Harbor Desk refactor

Root causes beyond the single-interval metric:

  1. No parent deadline — tools used static 12 s timeouts.
  2. Sequential tool fan-out — planner always called three CRM tools even when the first returned enough context.
  3. No streaming until final — users waited for the full chain before seeing text.
  4. Queue wait excluded — P0 bursts added 4–9 s invisible delay.

Shipped fixes:

  • Edge gateway mints deadline tokens; queue wait debits budget on admit.
  • Tool planner receives remaining_ms and selects a minimal tool set; parallel fan-out when budget allows.
  • Soft cutoff at 6 s streams draft reply; hard cutoff at 8 s for P0.
  • Async P1 webhook path for runs that hit hard cutoff with continuation_token.
  • Dashboard rebuilt on end-to-end span; model-only chart retained as diagnostic, not SLA source of truth.

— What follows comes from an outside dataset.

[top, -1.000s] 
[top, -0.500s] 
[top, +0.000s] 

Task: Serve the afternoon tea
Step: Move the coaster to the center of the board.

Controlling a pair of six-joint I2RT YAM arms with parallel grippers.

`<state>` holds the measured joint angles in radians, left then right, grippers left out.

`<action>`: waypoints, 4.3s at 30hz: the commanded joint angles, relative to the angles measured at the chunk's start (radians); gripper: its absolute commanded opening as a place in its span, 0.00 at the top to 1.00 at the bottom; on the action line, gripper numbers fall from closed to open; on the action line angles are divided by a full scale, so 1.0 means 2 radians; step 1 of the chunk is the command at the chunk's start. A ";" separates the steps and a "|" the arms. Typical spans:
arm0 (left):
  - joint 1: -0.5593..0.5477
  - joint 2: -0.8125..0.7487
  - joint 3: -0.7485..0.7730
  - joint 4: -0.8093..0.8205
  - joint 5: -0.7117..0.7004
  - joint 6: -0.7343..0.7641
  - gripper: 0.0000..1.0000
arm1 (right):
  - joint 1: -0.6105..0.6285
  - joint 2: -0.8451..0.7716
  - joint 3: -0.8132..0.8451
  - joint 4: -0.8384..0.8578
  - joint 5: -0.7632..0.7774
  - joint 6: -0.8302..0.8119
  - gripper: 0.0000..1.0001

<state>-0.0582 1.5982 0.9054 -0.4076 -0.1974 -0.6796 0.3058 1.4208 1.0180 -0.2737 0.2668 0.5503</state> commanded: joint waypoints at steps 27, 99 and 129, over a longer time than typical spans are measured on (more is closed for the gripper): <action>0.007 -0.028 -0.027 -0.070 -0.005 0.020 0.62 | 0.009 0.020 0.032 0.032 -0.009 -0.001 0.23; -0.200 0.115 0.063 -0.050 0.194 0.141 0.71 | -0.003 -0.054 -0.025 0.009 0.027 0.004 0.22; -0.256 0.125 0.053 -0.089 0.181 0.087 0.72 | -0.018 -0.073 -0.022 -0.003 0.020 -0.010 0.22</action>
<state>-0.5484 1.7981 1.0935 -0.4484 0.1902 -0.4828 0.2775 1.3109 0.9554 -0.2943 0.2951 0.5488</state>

Customer-measured p95 latency dropped from 34 s to 7.2 s. SLA miss rate fell from 51% to 6.4%. Partial streaming cut perceived wait by 40% even on runs that eventually used the full budget.

Technique decision table

ApproachBest forWeak when
Per-call timeout onlySingle-step chat, no toolsMulti-tool or multi-agent chains
Priority queue admissionProtecting P0 from batch floodsRuns start on time but exceed end budget
End-to-end deadline tokenContractual latency SLAs, tool-heavy agentsOffline jobs with no user wait
Soft cutoff + partial streamInteractive UX under tight budgetsRegulated outputs requiring full verification
Async continuation webhookP1 workflows that sometimes need depthUsers expect fully synchronous chat
Smaller model on degradationLatency recovery without cancelQuality floor is non-negotiable

Common pitfalls

  • SLA measured on model only — tools and queue wait hidden; false green dashboards.
  • Sum of per-step timeouts > SLA — each step passes locally while the user waits 30+ seconds.
  • No synthesis reserve — tools consume 100% budget; orchestrator has zero ms to draft.
  • Hard kill without cancel propagation — orphaned writes and duplicate retries.
  • Same budget for all tenants — enterprise SLA on free-tier clock.
  • Degradation ladders not in CI — prompt deploy re-enables expensive tools silently.
  • Ignoring client RTT — mobile regions need edge streaming earlier than datacenter lab tests suggest.

Production checklist

  • Define SLO profiles with total budget, queue-wait policy, and reserves.
  • Mint deadline tokens at ingress; propagate to every tool and subagent.
  • Set each step timeout to min(default, remaining - reserve).
  • Implement soft and hard cutoffs with streaming partial results.
  • Log degradation step and remaining budget on every run completion.
  • Measure SLA on end-to-end user-visible latency, not model latency alone.
  • Align profiles with tenant plan tiers and signed API metadata.
  • Pair hard cutoff with cooperative cancellation and idempotent tools.
  • Offer async continuation for profiles that allow webhook completion.
  • Alert when p95 remaining budget at tool start < 20% for P0.
  • Load-test chained tools under P0 budget, not isolated model calls.

Key takeaways

  • SLA enforcement is an end-to-end wall-clock contract, not a per-model timeout.
  • Deadline tokens propagate remaining budget across tools, retrieval, and subagents.
  • Soft cutoffs improve perceived latency; hard cutoffs prevent hung clients.
  • Admission control and rate limits do not replace deadline enforcement.
  • Harbor Desk cut SLA misses from 51% to 6.4% by measuring and enforcing the full trajectory.